Miller's directing? Hokay then. *gagging noise*
Buffista Movies 6: lies and videotape
A place to talk about movies--old and new, good and bad, high art and high cheese. It's the place to place your kittens on the award winners, gossip about upcoming fims and discuss DVD releases and extras. Spoiler policy: White font all plot-related discussion until a movie's been in wide release two weeks, and keep the major HSQ in white font until two weeks after the video/DVD release.
New Bats poster and I read over at Scifi Wire that Del Toro is now actually signed to direct the Hobbit movies.
New Bats poster
Niiiiiice. (Though my favorite part of the poster is where Maggie Gyllenhaal's name is, because it replaces Katie Holmes' name.)
Huh, I somehow missed that Aaron Eckhart is in it. Interesting.
IIRC, Eckhart is Harvey Dent.
Yeah, I checked IMDB after seeing the poster. Wasn't sure if that would be considered spoilery or not, but I guess name cast probably isn't.
Now whether he ends up as Two-face by the end of the movie or not would be a whole other thing.
So let's see: Billy Dee Williams begat Tommy Lee Jones begat Aaron Eckhart
Almost as many iterations as Batman.
A section of my forthcoming book talks about Philippe Petit's walk between the towers of the World Trade Center in 1974 (this walk happened between the recording and release of Richard & Linda Thompson's excellent "The Great Valerio," one of their two great highwire-as-metaphor songs). Anyway, I was surprised to read that there's a movie about Petit playing now in NYC: [link] I wish I lived there! I'd love to see this movie.
Corwood's post had me wondering how that related to comics until I realized what thread we were in. Oops.
I was torn between posting here, Lit, or Music. Comics would have been a decent compromise, I guess. Like the idea that if neither Obama or Hillary have a clear victory by the time of the convention, Al Gore should get the nomination.
Just checked the listings for TCM and there are some interesting things on the schedule.
Abel Gance's J'Accuse is coming up on Sunday. It's a silent anti-war film, notable for using wounded WWI veterans. Infamous might be the better word than notable since battlefield surgery had progressed enough by then to save soldiers who had their faces and jaws blown off. In France such veterans were known as (some idiomatic French expression meaning) "broken teacups." I've never seen the movie but I have seen some stills and it's riveting and ghastly and a potent anti-war statement.
Also, the silent version of Hunchback of Notre Dame with Lon Chaney is playing this week. It's (I think) by far the best version ever done and much truer to the feel of Hugo's novel. Really does a good job of capturing the romance of that book, spending much more time on the King of Thieves gypsy culture than the later Laughton version.
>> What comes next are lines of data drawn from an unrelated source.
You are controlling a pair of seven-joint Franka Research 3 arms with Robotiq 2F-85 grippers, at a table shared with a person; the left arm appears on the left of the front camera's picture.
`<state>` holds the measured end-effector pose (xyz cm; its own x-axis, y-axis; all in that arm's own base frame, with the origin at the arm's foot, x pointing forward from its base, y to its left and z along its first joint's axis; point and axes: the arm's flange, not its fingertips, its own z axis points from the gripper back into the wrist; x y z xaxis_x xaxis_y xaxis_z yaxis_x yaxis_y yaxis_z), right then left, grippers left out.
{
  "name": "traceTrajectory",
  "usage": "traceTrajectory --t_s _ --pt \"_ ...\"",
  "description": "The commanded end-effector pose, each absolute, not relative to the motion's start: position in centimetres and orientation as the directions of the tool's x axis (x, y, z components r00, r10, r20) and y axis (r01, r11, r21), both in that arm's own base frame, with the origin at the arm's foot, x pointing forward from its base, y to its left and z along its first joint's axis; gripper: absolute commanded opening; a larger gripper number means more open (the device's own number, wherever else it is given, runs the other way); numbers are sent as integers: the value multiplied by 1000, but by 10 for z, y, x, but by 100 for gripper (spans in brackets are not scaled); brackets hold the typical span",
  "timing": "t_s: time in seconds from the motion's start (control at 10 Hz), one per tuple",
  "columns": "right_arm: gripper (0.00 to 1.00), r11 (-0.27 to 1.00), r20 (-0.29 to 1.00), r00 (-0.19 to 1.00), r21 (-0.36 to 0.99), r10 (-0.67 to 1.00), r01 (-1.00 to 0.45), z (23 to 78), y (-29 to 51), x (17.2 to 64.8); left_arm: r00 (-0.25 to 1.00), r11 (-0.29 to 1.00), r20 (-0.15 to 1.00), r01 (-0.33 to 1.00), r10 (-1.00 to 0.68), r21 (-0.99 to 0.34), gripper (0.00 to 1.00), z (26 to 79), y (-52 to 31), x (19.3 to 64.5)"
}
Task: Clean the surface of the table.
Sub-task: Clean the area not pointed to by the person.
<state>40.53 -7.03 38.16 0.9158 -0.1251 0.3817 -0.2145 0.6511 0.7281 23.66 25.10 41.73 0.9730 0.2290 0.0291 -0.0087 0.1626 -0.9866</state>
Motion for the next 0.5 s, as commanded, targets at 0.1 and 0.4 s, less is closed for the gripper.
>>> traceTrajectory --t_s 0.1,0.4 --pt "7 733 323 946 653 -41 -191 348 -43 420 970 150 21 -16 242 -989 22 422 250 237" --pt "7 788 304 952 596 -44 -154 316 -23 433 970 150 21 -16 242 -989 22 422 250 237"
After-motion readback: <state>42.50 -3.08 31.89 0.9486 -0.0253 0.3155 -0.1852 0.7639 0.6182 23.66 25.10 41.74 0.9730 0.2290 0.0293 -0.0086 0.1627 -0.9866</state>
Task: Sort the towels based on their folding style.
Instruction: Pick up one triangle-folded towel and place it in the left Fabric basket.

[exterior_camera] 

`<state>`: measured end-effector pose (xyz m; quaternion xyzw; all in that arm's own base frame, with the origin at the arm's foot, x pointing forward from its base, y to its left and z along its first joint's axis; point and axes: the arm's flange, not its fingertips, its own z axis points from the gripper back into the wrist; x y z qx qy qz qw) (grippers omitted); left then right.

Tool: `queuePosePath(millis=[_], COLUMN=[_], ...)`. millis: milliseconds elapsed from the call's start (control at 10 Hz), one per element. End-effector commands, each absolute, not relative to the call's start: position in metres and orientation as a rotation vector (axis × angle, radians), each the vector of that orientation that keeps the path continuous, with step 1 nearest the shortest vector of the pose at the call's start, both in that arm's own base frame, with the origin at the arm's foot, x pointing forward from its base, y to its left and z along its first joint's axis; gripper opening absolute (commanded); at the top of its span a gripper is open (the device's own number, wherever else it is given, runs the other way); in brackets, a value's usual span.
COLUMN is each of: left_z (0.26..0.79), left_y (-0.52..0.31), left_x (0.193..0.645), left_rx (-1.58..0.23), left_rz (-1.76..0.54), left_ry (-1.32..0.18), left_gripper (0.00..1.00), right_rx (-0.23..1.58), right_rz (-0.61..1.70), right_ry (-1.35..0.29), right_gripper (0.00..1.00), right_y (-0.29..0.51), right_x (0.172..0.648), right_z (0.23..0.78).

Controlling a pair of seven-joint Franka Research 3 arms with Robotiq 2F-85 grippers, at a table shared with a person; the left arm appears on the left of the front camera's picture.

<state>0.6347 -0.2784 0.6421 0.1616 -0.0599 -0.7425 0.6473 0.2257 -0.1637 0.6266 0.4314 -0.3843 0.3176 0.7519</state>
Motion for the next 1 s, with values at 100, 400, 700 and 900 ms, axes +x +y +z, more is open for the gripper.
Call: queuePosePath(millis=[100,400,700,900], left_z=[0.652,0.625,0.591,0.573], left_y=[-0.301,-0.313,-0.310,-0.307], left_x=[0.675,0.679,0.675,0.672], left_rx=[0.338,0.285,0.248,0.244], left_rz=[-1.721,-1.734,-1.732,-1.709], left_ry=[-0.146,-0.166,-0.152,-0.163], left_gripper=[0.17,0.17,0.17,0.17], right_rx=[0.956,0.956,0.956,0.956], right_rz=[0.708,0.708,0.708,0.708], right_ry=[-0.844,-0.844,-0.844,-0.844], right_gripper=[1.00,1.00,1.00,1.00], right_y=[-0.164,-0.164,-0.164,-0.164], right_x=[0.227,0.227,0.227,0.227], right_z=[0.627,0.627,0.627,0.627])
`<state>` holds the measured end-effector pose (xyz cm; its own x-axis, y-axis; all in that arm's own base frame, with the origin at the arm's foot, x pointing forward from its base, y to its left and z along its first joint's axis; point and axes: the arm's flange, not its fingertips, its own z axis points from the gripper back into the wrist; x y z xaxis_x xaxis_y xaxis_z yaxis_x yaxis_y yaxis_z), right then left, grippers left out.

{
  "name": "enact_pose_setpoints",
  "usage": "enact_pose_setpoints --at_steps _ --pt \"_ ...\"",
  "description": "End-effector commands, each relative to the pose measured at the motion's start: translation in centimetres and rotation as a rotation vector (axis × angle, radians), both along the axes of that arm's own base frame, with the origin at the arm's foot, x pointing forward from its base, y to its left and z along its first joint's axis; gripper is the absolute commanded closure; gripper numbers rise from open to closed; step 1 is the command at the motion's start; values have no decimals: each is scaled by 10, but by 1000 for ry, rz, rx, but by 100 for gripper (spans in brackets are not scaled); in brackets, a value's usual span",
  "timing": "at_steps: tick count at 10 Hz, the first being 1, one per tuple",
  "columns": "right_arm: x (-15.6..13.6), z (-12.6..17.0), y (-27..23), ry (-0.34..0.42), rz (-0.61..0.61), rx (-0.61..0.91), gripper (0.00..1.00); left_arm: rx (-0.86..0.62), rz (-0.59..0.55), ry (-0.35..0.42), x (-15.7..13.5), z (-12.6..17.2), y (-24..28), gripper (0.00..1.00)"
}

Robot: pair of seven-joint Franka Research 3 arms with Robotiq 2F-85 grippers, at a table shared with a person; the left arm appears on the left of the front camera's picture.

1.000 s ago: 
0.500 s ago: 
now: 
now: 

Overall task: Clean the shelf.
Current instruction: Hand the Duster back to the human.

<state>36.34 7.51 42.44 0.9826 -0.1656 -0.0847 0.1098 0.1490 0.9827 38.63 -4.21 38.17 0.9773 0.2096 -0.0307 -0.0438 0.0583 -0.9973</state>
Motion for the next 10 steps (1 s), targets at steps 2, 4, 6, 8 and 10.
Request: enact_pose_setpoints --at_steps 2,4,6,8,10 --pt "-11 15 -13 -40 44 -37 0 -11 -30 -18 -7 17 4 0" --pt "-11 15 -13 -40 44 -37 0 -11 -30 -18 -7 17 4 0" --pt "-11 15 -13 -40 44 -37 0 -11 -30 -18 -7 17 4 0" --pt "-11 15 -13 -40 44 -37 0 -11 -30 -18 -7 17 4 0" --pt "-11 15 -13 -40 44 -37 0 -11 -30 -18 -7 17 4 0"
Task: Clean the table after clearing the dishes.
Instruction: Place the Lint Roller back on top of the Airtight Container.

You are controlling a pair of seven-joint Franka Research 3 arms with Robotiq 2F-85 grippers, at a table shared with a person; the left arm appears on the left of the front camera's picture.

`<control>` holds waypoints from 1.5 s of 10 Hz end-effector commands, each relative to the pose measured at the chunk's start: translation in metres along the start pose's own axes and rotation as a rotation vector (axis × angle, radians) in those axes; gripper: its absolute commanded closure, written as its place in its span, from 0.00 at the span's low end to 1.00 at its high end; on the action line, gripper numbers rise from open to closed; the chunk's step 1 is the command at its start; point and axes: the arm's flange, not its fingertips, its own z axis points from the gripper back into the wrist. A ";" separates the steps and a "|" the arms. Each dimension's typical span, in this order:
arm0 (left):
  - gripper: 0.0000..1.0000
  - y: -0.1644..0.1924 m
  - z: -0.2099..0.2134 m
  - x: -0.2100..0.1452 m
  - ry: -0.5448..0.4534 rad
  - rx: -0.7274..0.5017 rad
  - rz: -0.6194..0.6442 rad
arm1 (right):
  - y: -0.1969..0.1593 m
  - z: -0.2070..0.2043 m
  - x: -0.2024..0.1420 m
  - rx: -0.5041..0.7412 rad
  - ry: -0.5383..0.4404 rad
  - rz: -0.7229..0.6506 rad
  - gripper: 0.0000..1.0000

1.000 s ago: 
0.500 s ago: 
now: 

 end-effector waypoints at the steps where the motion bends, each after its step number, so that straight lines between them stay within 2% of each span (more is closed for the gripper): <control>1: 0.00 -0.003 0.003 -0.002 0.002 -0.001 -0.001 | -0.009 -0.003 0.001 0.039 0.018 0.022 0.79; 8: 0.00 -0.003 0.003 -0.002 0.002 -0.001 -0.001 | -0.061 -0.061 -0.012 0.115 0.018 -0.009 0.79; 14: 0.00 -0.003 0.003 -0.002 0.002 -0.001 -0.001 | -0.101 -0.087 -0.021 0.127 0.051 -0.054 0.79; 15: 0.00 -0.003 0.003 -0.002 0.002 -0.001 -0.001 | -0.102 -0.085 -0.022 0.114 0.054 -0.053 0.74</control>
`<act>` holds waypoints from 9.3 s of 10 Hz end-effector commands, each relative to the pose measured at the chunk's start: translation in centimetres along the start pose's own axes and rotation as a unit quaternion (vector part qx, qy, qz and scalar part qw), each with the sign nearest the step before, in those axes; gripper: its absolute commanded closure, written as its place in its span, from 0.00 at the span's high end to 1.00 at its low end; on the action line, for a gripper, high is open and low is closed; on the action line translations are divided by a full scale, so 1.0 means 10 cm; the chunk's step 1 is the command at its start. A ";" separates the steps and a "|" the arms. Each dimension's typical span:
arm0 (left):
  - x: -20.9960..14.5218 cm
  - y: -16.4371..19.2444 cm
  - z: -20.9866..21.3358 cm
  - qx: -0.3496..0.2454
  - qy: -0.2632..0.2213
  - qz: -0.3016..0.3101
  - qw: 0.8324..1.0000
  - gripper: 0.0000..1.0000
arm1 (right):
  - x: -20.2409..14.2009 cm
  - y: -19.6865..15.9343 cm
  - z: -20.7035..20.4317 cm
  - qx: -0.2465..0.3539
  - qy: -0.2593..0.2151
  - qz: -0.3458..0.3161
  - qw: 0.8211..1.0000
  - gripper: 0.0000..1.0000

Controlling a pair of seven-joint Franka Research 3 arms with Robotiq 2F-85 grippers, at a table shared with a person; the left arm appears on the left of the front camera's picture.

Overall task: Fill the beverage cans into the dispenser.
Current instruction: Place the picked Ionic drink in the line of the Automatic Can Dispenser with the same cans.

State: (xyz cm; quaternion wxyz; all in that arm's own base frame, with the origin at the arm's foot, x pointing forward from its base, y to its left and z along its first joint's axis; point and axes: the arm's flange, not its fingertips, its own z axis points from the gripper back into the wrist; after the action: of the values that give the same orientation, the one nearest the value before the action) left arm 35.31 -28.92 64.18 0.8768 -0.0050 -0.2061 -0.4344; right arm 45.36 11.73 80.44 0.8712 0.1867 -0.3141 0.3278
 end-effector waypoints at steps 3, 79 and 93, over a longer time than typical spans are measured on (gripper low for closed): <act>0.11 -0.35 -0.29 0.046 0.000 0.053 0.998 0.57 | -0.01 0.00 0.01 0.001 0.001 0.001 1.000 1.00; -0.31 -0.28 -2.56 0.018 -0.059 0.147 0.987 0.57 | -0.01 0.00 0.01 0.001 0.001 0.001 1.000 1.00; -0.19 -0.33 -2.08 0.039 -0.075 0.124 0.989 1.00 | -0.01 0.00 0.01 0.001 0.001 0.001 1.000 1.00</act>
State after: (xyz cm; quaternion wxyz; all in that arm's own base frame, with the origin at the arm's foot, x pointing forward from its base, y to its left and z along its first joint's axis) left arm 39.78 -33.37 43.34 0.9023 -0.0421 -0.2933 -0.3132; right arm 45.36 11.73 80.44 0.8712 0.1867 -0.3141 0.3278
Saturday, May 3rd, they're showing a slate of movies based on Daphne du Maurier. Rebecca, of course, but also Jamaica Inn and the fairly rarely shown Hungry Hills.
For 40s music fans, I highly recommend Reveille With Beverly which is an Ann Miller vehicle very loosely plotted around what amounts to 40s music videos starring: Frank Sinatra (young, skinny, in a tux, surrounded by an orchestra of women), Count Basie, Duke Ellington, Ella Mae Morse, The Mills Brothers (in their cool early days) and many more. There's a production number every eight minutes and it's all swing.
It looks like they're running a special Silent Film festival this month on TCM, so there are a lot of interesting films to check out. Lots of Valentino, silent Swanson and the Nazimova Camille.